Chimney flashing plus "hot mopping"?
I was looking at an estimate to install flashing on my chimney. The price was a bit higher that I expected. The contractor tells me that he adds "hot mops" around the chimney and then installs the flashing on top. Does this make sense to any of you?. I have read some tutorials online where "tape" is used to prevent water leaks around the chimney. Is hot mopping recommended or will "tape" be sufficient to prevent water leaks when installing flashing?

tinner666 03-17-2009 01:32 PM

Pictures would be helpful. Flat roof? Steep? Shingles? Slate? Never heard of a tape for flashing.
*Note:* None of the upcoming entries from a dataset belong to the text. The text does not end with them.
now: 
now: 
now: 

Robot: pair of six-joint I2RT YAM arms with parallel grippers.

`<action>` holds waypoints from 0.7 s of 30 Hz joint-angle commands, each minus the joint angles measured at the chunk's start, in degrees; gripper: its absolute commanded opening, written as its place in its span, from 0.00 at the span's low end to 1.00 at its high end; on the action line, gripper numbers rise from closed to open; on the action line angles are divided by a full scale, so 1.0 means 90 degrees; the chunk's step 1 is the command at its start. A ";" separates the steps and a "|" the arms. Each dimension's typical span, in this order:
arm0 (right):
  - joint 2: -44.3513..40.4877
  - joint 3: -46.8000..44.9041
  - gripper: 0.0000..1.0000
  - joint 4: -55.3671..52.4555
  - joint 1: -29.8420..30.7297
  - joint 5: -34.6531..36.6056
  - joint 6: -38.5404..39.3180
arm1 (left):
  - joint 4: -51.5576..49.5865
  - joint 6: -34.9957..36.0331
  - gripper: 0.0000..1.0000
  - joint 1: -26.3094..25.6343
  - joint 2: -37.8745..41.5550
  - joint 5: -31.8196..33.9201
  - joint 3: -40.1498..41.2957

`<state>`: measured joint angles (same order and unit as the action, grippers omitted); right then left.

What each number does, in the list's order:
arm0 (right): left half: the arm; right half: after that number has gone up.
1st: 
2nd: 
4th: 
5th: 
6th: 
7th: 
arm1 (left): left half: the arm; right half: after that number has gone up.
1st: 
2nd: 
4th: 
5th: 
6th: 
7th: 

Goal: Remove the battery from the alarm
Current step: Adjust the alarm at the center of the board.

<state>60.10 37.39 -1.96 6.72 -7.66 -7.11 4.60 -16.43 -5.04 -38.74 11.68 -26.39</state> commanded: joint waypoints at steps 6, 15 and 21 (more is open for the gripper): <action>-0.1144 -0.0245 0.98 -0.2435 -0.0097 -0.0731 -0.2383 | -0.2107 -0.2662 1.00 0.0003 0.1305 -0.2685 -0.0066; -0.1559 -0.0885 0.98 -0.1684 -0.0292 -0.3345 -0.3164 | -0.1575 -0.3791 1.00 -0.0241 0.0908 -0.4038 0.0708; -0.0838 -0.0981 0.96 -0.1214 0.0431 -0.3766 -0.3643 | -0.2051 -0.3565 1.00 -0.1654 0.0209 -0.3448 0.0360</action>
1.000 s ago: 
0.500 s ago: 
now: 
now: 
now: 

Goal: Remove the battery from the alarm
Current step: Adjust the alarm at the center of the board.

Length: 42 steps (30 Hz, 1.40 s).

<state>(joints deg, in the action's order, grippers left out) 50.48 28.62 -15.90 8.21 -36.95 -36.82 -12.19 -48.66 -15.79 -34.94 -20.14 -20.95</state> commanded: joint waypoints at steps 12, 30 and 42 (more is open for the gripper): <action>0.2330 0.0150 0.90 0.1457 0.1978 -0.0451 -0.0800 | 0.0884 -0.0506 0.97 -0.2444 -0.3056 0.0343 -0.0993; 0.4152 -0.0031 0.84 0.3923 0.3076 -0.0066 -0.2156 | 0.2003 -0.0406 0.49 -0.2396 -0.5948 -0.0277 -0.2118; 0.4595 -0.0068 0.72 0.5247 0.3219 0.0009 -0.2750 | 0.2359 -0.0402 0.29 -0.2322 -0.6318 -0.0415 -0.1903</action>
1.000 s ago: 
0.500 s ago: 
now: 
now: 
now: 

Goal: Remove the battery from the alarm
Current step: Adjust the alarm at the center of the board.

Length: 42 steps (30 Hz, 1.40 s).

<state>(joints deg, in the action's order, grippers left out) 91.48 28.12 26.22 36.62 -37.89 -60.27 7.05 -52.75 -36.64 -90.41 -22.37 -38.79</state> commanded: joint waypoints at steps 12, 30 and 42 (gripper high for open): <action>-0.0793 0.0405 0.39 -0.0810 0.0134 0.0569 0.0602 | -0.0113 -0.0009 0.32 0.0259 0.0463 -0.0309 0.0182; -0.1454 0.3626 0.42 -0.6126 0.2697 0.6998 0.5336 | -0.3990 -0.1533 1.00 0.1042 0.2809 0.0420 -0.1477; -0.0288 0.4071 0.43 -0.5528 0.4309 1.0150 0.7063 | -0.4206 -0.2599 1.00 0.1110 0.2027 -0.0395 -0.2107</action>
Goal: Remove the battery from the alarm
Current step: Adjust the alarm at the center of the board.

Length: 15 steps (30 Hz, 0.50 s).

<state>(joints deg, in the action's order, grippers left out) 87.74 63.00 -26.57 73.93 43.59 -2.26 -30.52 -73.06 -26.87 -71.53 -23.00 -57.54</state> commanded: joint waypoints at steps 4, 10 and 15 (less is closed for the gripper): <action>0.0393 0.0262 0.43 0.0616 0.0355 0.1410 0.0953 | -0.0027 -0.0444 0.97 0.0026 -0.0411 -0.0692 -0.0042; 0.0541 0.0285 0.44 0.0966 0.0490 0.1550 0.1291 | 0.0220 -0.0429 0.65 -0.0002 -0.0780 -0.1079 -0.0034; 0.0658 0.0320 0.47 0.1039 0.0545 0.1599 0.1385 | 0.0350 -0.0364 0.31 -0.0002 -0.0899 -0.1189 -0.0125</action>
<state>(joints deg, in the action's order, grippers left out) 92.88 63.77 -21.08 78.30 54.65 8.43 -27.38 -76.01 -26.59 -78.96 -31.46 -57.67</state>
Maintenance 6 03-17-2009 03:06 PM

TF tape is a good idea behind flashing if installed properly, but should not be considered a seal by itself. It is more of a second line of defense in case any water makes it's way past the counterflashing. Sinse your contractor is talking about "hot mops", I assume this is a flat asphalt or bitumin roof. With the good quality cold asphalt products available today, I'm surprised anyone would still hot in a small flashing job. We really need to know if this is a flat roof and/or what material was used on the roof.

gante 03-17-2009 04:46 PM

The roof is asphalt shingles. The shimney is located on the rear slope of the house. This would be called an "inside" chimney, since is its surrounded by house. The slope may be 25 to 35 degrees possibly. I don't have any pictures at hand but I will post one soon.

gante 03-25-2009 10:49 AM

Ok, yesterday I jumped into the attic and had a chance to inspect the chimney under the roof. I did inspect for any cracks or leaks between the roof and the chimney but found none. It was a sunny day, I turned of my flashlight and inspected for any sources of sunlight around the chimney but found nothing. I am not sure where the possible leak that made a water spot damage on the drywall came from. Before I moved in there was not chimney cap.. could this be a possibility for the water damage on the drywall?. The water damage is about 6' over the floor level therefore even without the cap I believe it would be unlikely for water to filter through the brick and into the drywall. What do you think?. I may have to get an inspection by a chimney expert.